How to know results of the task execution?

All events which are stored on the Administration Server are available to be viewed in the Events node in the Administration Console. To view the results of a selected task, open the task on the General tab and click the Results button.

If you have set Store events locally in order to save the results, then to see these results you should install Administration Console on this computer (without the Administration Server) and in the system registry change the value of the key HKEY_CURRENT_USER\Software\KasperskyLab\Components\34 to ShowLocalComputer = 1 (DWORD). Key change will enable display of the Local computer node in the Console.
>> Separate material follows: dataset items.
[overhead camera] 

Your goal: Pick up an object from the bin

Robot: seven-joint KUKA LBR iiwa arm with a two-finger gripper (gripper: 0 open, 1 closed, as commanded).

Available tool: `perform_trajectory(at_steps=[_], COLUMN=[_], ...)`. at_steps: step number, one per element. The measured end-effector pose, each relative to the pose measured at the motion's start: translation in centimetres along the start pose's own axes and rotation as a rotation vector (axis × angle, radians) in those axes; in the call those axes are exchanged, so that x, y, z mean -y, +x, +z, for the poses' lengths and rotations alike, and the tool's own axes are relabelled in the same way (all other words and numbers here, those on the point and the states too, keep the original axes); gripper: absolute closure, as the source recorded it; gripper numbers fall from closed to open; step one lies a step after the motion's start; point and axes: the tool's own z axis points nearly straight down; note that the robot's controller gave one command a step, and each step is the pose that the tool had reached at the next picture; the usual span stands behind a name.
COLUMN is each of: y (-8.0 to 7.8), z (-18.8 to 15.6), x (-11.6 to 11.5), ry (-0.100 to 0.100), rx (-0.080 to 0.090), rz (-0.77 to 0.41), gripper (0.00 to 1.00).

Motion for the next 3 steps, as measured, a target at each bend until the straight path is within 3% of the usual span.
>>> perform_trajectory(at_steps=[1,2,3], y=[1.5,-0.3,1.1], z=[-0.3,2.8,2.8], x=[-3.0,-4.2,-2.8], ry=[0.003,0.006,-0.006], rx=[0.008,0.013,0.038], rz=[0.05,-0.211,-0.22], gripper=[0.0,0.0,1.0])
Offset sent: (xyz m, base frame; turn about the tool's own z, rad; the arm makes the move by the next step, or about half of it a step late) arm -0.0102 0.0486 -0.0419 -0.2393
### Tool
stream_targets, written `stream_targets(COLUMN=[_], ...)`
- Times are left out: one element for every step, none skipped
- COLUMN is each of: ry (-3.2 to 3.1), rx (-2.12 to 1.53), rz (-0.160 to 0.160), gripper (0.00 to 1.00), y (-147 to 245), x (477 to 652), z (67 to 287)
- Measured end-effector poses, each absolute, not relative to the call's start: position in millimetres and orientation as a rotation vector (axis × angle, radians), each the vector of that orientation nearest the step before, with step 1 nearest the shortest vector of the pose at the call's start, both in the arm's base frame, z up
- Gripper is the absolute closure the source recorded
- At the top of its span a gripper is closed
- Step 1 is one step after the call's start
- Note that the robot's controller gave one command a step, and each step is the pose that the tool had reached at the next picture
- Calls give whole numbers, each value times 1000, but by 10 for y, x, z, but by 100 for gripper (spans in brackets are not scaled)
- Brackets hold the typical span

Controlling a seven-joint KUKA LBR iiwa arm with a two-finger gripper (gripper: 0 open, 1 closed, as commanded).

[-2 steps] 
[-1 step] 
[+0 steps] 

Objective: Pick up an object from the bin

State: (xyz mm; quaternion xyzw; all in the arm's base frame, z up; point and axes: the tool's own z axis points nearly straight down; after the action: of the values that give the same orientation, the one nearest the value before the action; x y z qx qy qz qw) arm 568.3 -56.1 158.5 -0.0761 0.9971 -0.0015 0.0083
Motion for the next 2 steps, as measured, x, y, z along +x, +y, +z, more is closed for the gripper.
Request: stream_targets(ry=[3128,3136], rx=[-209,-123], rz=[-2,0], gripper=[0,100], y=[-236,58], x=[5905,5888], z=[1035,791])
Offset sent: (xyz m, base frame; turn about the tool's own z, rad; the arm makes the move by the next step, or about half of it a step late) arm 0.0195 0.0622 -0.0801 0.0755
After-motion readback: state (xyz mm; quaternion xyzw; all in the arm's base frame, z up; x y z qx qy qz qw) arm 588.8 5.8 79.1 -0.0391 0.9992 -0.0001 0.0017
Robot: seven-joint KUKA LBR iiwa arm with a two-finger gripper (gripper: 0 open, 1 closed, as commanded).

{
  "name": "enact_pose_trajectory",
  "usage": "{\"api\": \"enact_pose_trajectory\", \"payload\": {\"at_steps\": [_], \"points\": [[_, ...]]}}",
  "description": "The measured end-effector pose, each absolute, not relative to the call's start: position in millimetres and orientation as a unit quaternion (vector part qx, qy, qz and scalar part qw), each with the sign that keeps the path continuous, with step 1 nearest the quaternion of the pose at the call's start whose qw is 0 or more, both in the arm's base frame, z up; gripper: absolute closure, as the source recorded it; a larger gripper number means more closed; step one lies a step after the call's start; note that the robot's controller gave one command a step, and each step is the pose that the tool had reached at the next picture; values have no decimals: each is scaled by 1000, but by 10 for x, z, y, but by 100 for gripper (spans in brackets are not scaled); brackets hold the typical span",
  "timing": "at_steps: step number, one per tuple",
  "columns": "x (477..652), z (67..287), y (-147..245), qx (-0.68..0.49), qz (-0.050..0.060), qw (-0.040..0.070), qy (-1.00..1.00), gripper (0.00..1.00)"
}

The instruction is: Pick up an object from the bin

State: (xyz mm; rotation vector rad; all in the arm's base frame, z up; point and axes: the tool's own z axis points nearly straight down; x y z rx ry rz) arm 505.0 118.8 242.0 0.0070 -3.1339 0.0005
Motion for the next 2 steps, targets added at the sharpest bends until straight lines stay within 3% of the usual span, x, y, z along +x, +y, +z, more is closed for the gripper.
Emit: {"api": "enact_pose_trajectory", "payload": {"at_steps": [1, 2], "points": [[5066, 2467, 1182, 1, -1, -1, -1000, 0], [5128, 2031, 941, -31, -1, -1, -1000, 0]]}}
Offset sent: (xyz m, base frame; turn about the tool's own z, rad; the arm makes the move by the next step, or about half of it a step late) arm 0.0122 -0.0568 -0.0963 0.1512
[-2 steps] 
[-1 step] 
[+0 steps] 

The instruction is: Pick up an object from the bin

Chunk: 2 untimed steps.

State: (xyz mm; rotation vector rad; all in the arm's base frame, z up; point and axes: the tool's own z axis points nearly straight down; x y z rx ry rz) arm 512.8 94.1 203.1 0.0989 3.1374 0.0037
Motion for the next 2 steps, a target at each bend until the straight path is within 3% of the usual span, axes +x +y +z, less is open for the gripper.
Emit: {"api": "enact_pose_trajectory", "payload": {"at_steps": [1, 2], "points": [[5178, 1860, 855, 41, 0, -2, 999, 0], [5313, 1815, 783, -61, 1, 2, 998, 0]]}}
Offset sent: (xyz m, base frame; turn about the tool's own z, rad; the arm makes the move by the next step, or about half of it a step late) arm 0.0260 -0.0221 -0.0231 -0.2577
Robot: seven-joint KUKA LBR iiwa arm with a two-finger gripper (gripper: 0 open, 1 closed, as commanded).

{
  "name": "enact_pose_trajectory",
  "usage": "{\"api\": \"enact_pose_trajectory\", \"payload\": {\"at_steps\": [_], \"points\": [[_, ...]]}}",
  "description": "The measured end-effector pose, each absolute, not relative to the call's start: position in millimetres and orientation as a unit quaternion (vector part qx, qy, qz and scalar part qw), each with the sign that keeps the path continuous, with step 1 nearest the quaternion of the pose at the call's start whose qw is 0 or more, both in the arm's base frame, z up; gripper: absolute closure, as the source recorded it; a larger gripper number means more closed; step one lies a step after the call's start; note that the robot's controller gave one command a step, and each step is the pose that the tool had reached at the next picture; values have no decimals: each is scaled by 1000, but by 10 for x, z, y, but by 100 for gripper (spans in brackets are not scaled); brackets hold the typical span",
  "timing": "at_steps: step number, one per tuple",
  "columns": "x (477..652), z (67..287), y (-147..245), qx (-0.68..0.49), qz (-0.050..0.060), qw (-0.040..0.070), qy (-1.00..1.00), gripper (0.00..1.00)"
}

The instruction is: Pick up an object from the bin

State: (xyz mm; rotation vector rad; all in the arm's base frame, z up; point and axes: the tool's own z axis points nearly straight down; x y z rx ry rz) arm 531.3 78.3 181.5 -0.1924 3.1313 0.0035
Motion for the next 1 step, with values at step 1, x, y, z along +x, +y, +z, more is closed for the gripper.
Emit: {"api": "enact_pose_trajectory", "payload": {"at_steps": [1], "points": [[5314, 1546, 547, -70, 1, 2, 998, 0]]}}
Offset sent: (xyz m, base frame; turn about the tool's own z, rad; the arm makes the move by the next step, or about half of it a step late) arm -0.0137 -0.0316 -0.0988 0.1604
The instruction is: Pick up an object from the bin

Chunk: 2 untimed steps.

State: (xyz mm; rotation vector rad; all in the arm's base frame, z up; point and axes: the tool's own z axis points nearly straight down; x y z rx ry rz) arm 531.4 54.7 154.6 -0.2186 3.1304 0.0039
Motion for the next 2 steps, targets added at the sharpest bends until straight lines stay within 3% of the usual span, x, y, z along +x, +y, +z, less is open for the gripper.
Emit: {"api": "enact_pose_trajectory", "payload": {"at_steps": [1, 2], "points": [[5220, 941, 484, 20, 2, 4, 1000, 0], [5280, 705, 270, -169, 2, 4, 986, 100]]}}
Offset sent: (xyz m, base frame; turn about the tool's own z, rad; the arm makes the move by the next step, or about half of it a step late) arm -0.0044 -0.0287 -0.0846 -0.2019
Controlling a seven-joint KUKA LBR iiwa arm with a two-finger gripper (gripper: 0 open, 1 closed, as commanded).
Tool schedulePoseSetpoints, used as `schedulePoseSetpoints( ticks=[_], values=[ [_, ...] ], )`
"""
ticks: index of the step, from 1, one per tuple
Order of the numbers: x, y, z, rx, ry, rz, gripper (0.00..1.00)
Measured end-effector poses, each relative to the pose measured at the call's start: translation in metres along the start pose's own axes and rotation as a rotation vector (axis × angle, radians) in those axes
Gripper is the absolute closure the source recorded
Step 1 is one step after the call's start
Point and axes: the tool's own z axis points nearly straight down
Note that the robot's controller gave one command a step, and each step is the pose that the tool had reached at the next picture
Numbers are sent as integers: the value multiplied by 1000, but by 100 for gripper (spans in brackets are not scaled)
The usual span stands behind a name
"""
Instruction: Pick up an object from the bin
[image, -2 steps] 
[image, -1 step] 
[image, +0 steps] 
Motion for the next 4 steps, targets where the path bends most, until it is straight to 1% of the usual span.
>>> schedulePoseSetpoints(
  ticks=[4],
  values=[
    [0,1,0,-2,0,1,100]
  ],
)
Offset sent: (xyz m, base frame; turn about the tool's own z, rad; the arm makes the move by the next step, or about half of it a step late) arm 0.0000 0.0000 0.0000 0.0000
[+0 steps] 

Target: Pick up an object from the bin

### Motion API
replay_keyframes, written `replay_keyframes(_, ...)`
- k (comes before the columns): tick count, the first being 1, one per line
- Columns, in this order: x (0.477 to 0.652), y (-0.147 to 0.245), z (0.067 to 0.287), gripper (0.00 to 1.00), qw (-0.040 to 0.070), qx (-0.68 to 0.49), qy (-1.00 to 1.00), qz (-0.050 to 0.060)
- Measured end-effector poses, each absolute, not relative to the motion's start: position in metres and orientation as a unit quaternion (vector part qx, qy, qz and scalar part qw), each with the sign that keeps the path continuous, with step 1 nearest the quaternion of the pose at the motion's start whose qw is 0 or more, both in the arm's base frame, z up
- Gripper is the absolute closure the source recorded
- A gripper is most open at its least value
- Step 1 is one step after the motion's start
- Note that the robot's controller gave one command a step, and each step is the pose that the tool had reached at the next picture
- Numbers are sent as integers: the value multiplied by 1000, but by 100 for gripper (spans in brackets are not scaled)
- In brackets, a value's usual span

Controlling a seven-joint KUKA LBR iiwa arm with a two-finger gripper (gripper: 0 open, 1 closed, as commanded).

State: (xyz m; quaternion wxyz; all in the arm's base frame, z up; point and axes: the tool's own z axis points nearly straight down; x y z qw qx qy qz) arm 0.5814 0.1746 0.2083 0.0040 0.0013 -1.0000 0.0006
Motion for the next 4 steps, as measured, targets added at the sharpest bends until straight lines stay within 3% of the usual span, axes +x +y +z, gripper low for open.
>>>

To view results of the task execution open the Local computer node > Manage Tasks > choose the necessary task > click the Results button.

You can view the information via My Computer > Manage> Event Viewer.

How to set notifications about events/ results of the task execution?

If administrator should be notified about events then first it is recommended to set notifications parameters. Once set in the properties of the Administration Server on the Notification tab, these parameters should not be additionally set, unless you want to change them for specific events/tasks.

Click the Properties button and in the open window enter the information which will be displayed in the fields To and Subject. The filed From can be left empty – in this case the mail will be delivered from the address defined in the field Recipient’s address or enter a real address on a given mail server.

To configure the message text, click the Message text button. The administrator can restrict number of the messages received at a time unit – these parameters can be set by clicking the Notification limit button.

After you have configured the notification parameters check the entered data – click the Test button. If everything is configured correctly, you get notification by email, using NET SEND or running the executable file.

The file will run on a computer – Administration Server!

Notifications about events/ results of the task execution can be set for:

for tasks – it can be set on the Notification tab of any task in the Notify administrator section. you can be notified of each task execution or of failures only. in order to be notified of errors only check Notify of errors only.

for events – in the application policy on the Events tab. in order to select notification types, highlight an event and check the necessary boxes. Click the Properties button and in the open window set how to register events and store notifications.

Parameters to store and send information about events can be set for highlighted events only. To highlight one or several events click the Select All button or use the keyboards Shift and Crtl.

Administrator can be notified the following way:

by e-mail
using NET SEND,
running executable on a computer – Administration Server

By default the task uses parameters set in the Administration Server properties on the Notification tab and exactly these data are displayed in the task/policy. In order to get access to change these settings uncheck Use Administration Server settings in the necessary group of settings.

Notification text is the same for all notification types!

IP-address computer name in MS Windows network (NetBIOS-name) can be set as an address of a mail server. Addresses of target computers notified by NET SEND are entered in the same format. Several addresses can be set separated by a comma or by semicolon.